# [PROBLEM TO WORK ON]
Please give only the number of lines in the listing below that contain "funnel".

# [RECORDED INFORMATION]
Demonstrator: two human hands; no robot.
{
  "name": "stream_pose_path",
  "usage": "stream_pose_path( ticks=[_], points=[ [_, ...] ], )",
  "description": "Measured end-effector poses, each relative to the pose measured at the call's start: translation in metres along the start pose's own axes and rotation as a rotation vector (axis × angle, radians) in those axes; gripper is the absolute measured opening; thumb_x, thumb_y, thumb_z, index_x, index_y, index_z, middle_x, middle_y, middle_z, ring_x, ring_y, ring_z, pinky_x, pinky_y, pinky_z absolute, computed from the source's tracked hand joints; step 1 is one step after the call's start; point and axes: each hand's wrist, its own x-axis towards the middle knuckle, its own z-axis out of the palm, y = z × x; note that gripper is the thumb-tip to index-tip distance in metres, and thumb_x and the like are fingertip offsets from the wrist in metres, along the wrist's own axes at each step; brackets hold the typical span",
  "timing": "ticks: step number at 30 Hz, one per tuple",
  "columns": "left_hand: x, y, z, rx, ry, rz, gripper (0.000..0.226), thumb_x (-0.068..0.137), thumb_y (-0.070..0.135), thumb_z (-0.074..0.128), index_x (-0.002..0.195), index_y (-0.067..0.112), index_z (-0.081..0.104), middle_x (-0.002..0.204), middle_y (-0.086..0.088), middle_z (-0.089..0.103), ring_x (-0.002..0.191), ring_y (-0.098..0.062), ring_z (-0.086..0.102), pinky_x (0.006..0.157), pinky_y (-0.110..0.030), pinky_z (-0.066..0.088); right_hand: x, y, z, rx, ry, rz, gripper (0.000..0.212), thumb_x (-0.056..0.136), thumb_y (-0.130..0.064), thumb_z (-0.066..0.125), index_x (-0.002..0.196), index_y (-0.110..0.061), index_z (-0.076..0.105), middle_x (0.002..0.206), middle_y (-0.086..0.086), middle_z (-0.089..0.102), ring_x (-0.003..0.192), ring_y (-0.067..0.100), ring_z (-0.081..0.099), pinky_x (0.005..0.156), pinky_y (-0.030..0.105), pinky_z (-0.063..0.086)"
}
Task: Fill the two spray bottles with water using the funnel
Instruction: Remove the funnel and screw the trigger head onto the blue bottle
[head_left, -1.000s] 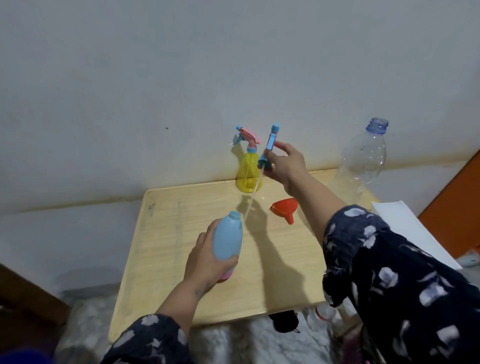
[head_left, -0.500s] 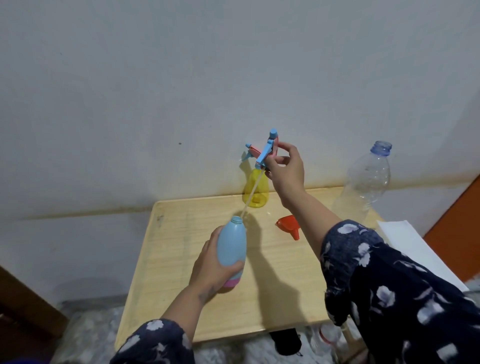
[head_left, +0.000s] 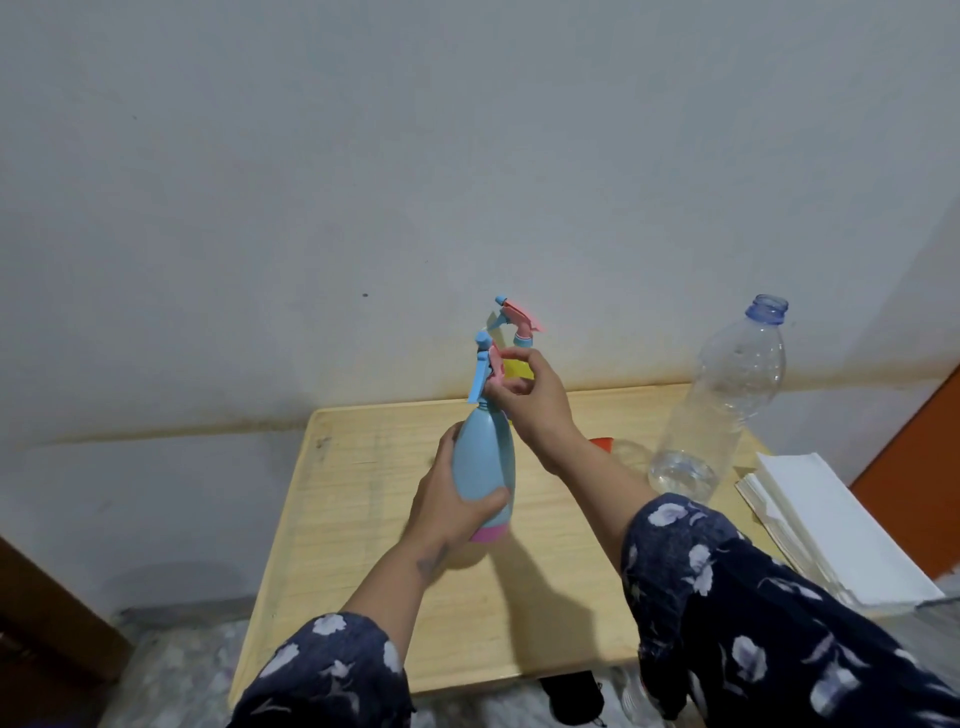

# [ANSWER BOX]
2